--- START ---

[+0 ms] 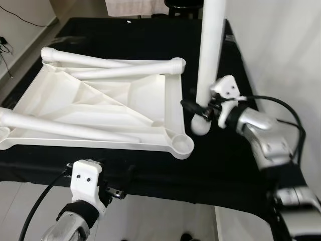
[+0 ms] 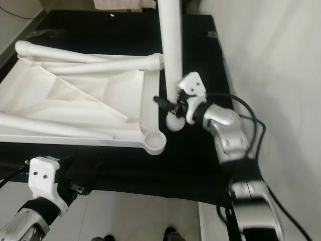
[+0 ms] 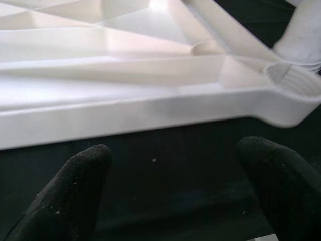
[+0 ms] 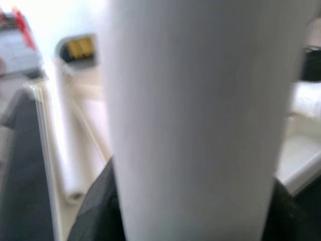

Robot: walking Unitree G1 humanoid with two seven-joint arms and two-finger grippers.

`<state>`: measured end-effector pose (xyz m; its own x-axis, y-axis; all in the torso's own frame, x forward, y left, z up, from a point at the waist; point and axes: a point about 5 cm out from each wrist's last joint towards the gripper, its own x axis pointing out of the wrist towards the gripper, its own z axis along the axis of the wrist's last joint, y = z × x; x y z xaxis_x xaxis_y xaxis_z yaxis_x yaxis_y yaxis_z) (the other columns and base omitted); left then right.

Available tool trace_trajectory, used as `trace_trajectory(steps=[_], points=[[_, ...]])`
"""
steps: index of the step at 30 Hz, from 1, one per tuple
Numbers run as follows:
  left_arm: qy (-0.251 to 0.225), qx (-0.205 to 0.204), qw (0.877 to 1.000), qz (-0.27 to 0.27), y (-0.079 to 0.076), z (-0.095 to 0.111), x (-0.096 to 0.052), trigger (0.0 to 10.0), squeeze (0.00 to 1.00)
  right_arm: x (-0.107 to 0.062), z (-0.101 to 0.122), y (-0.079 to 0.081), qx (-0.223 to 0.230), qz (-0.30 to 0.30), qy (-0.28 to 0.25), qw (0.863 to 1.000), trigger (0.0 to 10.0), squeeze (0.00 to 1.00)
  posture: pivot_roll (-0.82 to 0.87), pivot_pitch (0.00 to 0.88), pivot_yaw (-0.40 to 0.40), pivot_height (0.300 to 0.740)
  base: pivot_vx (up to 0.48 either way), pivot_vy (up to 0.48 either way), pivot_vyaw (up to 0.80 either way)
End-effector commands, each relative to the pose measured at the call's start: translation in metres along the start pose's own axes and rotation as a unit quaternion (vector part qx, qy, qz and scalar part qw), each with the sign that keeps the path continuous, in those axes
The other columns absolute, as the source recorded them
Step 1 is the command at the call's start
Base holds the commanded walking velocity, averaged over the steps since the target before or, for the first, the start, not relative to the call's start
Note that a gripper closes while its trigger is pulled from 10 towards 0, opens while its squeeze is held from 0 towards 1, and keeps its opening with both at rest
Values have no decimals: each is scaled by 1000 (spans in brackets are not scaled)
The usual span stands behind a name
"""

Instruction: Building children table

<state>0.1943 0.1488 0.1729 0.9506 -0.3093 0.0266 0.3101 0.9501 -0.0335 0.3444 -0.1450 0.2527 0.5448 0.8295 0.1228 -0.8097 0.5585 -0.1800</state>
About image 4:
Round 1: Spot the white plastic table leg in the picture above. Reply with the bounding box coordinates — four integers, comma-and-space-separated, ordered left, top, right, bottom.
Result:
99, 0, 314, 241
56, 60, 85, 204

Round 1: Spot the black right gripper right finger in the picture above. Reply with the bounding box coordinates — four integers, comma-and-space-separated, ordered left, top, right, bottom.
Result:
265, 177, 321, 241

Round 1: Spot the grey box with red trim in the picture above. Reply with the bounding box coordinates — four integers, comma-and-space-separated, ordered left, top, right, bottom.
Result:
0, 6, 43, 76

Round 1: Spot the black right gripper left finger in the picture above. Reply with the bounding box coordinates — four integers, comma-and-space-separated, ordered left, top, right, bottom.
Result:
69, 154, 127, 241

--- END ---

Work instructions:
From the material above, reproduce everything verbatim except the pictures.

Response area:
[+0 ms] 
[+0 ms] 
[+0 ms] 
[+0 ms] 

Robot: walking Unitree G1 humanoid with two seven-joint arms and two-finger grippers.

`<state>`: measured end-effector pose (xyz m; its own x-axis, y-axis; all in the torso's own frame, x forward, y left, z up, from a point at the waist; point and axes: a point about 5 cm out from each wrist's last joint towards the gripper, its own x axis pointing out of the wrist towards the gripper, its own z axis along the axis of the wrist's last joint, y = z × x; x y z xaxis_x xaxis_y xaxis_z yaxis_x yaxis_y yaxis_z) (the other columns and base omitted); left then right.

Available tool trace_trajectory, used as `trace_trajectory(steps=[_], points=[[_, ...]])`
"""
steps: index of the step at 30 Hz, from 1, one per tuple
Numbers run as follows:
  left_arm: qy (-0.251 to 0.225), qx (-0.205 to 0.204), qw (0.877 to 1.000), qz (-0.27 to 0.27), y (-0.079 to 0.076), z (-0.095 to 0.111), x (-0.096 to 0.052), trigger (0.0 to 10.0), squeeze (0.00 to 1.00)
  right_arm: x (-0.107 to 0.062), z (-0.101 to 0.122), y (-0.079 to 0.081), qx (-0.223 to 0.230), qz (-0.30 to 0.30), qy (-0.28 to 0.25), qw (0.863 to 1.000), trigger (0.0 to 10.0), squeeze (0.00 to 1.00)
  posture: pivot_roll (-0.82 to 0.87), pivot_pitch (0.00 to 0.88), pivot_yaw (-0.40 to 0.40), pivot_height (0.300 to 0.740)
  base: pivot_vx (up to 0.48 either way), pivot_vy (up to 0.48 either way), pivot_vyaw (up to 0.80 either way)
End-effector commands, each relative to the pose measured at the call's start: translation in metres along the start pose's own axes and rotation as a unit quaternion (vector part qx, qy, qz and scalar part qw), each with the sign that keeps the path continuous, in those axes
The other columns absolute, as the source recorded them
Step 1 is the command at the call's start
Base holds the commanded walking velocity, averaged over the steps since the target before or, for the first, the start, not relative to the call's start
Note that a gripper closes while its trigger is pulled from 10 towards 0, opens while its squeeze is held from 0 towards 1, and keeps its opening with both at rest
Values have no decimals: each is scaled by 1000 (spans in brackets are not scaled)
The usual span stands behind a name
"""

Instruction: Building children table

<state>0.1943 0.1488 0.1729 0.9506 -0.3093 0.0266 0.3101 0.9501 -0.0335 0.3444 -0.1450 0.2527 0.5448 0.8295 0.1228 -0.8097 0.5585 -0.1800</state>
About image 4:
Round 1: Spot the white plastic table leg in the picture above. Reply with the bounding box coordinates — four integers, comma-and-space-separated, ordered left, top, right, bottom.
Result:
99, 0, 314, 241
56, 60, 85, 204

Round 1: Spot the black right gripper right finger in the picture above. Reply with the bounding box coordinates — four integers, comma-and-space-separated, ordered left, top, right, bottom.
Result:
265, 177, 321, 241

Round 1: Spot the grey box with red trim in the picture above. Reply with the bounding box coordinates — four integers, comma-and-space-separated, ordered left, top, right, bottom.
Result:
0, 6, 43, 76

Round 1: Spot the black right gripper left finger in the picture above. Reply with the bounding box coordinates — four integers, comma-and-space-separated, ordered left, top, right, bottom.
Result:
69, 154, 127, 241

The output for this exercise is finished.